What Plan International is doing to help families build their food security and communities build their resilience to crisis

For years, Plan International has been multiplying our efforts in partnership with the 2020 Nobel Peace Prize-winning World Food Programme, combining efforts to respond to this worsening world hunger crisis. In 20 of the world’s most food insecure countries, we are helping distribute food, cash and grocery vouchers to pregnant or breastfeeding mothers and children under 5 years old who are most at risk. We also help communities access nutrition and cooking trainings, as well as helping run school meal and take-home food programs.

Standing with girls is a powerful solution to crisis.
  • All around the world we partner with children and their communities to overcome the long-term effects of crises to protect children, and especially girls – who are most often denied their rights, and further vulnerable to risks like gender-based violence.
  • We help youth and families boost their skills and access new job opportunities.
  • We partner with communities to end harmful practices like child marriage.
  • And we address gender stereotypes to help ensure every girl can access equal education and all the opportunities it can open.

What we must do together to help end world hunger

This Giving Tuesday, November 30, join us in helping end this world hunger crisis, before it’s too late, with a Gift of Hope. Gifts of Hope are ethical holiday gifts that inspire and raise awareness of important global issues with friends and family, while also helping children and communities around the world access real resources and services to save lives and build a better future.

Give a food basket to help children who are food insecure access lifesaving nutrition. Or give the gift of COVID-19 vaccine roll-out to help ensure everyone can receive their lifesaving doses.

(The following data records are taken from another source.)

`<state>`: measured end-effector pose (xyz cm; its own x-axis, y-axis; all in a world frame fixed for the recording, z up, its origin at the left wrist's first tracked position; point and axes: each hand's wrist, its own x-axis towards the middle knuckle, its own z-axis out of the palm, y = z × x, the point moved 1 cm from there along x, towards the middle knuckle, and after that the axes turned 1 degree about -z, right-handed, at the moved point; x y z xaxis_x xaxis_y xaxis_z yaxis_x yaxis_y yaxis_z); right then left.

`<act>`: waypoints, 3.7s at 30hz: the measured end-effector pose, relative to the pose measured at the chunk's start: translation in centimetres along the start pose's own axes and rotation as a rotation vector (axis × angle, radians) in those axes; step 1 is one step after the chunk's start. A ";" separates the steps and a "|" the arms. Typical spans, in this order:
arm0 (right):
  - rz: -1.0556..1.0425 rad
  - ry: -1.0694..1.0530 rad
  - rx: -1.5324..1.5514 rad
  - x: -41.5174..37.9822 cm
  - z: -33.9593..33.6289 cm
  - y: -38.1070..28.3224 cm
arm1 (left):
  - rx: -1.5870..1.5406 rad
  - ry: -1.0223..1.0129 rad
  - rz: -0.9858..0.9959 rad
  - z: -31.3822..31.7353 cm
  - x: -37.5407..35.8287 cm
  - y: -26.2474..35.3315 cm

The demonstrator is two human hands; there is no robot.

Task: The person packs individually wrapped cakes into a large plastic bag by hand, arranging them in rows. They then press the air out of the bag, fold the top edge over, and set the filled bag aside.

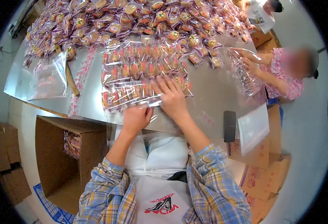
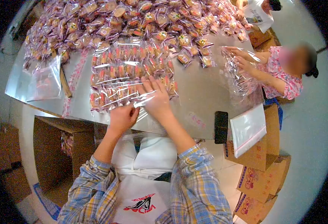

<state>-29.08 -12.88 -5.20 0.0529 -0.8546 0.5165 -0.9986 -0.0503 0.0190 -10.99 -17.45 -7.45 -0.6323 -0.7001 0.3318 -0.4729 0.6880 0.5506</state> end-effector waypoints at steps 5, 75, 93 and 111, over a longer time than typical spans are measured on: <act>0.067 0.062 0.037 0.1 1.4 0.0 | 0.105 -0.093 -0.011 0.0 -0.4 -0.1; 0.410 -0.100 0.506 -14.6 -6.5 -3.6 | -0.605 -0.374 -0.227 3.1 2.2 0.8; 0.348 -0.286 0.530 -17.6 -9.9 -6.3 | -0.465 -0.427 -0.283 3.1 3.1 0.7; 1.549 -1.237 0.267 -63.5 -23.8 -3.7 | 0.047 -0.338 0.231 -8.4 -5.2 2.0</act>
<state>-28.99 53.83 -17.72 -0.6001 -0.0620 -0.7975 -0.1742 0.9832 0.0547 -3.50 -14.05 -1.63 -0.8873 -0.4294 0.1684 -0.3172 0.8331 0.4531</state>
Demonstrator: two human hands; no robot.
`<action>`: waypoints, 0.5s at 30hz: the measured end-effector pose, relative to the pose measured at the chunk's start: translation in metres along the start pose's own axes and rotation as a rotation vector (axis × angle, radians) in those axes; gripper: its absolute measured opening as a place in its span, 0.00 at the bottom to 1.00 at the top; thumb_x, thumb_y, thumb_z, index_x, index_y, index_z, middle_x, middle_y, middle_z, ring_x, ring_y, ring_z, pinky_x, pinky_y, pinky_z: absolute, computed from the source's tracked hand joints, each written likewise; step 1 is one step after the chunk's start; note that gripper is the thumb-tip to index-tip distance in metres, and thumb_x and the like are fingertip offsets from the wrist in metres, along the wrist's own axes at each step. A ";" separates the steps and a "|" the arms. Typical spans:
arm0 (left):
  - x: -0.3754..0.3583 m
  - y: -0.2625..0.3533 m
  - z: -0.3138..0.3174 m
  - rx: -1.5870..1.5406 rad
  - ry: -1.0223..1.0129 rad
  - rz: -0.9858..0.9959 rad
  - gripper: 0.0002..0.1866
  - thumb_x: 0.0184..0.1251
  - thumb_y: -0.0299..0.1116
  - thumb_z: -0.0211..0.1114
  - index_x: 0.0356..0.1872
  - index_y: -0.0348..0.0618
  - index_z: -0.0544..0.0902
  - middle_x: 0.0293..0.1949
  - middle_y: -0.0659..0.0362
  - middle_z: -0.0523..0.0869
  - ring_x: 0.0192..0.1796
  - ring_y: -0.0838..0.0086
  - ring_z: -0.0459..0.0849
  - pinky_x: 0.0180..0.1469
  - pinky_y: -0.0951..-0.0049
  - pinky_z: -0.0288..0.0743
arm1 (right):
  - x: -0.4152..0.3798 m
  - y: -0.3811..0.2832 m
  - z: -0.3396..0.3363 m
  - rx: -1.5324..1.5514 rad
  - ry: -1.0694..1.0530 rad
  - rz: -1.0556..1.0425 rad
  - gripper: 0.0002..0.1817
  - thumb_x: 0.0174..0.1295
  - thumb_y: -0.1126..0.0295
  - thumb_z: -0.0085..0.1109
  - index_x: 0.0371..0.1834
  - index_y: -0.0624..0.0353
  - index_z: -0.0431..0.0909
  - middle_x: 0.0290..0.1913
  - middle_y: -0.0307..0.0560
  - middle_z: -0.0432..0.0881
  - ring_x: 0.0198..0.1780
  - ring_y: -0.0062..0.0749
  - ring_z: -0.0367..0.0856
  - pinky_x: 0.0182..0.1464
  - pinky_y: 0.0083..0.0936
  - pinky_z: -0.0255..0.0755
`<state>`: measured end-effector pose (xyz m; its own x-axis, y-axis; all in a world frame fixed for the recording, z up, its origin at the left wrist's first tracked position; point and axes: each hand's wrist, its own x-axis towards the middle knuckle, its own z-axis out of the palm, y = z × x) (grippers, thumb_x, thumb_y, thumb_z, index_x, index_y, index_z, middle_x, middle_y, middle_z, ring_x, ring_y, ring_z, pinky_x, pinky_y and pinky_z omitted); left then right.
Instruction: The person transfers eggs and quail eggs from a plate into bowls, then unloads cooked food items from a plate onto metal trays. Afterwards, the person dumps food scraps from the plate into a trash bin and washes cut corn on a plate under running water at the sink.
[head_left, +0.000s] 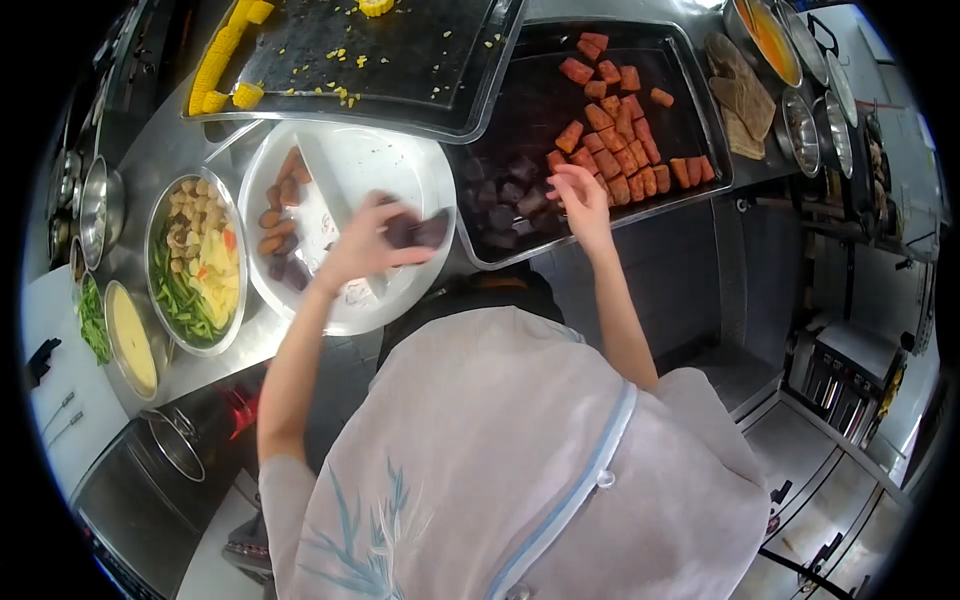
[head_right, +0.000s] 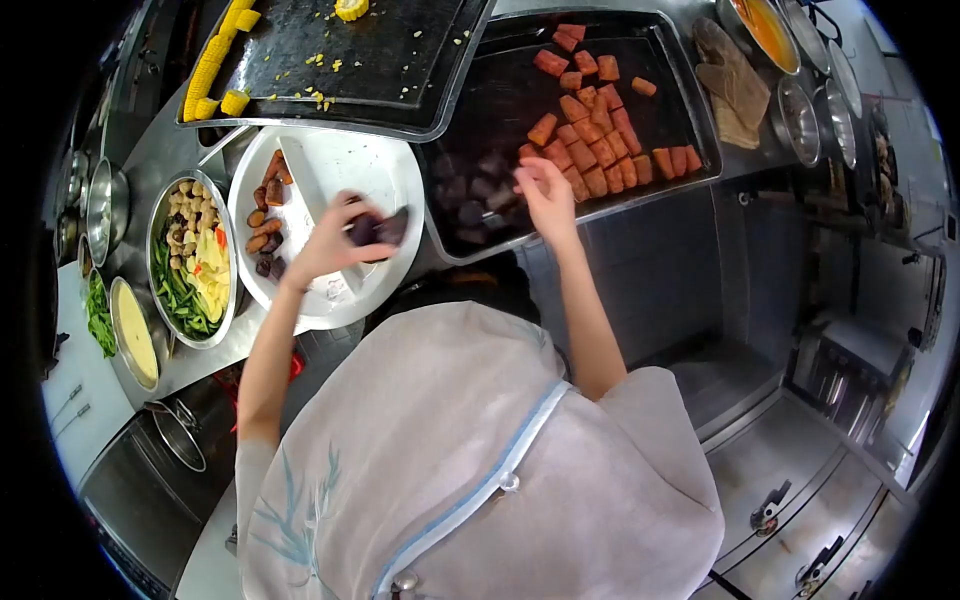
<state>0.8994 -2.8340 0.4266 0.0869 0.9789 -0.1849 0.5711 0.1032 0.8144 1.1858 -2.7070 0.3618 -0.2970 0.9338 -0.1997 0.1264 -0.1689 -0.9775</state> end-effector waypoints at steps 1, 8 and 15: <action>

COVID-19, and now food insecurity, are reversing girls’ rights and progress toward equality. Together, we must Stop the Setback and ensure no child is left behind. We can’t move past crisis into a more just world, until we all can.

1 Concern Worldwide, Global Hunger Index.
2 FAO, IFAD, UNICEF, WFP and WHO. 2021. The State of Food Security and Nutrition in the World 2021. Transforming food systems for food security, improved nutrition and affordable healthy diets for all. Rome, FAO. https://doi.org/10.4060/cb4474en
3 World Food Programme, Hunger Map Live: Global Insights and Key Trends accessed November 22, 2021.
4 Oxfam, The Hunger Virus Multiplies.
5 World Food Programme, School feeding map.
6 UNOCHA, Global Humanitarian Overview 2021.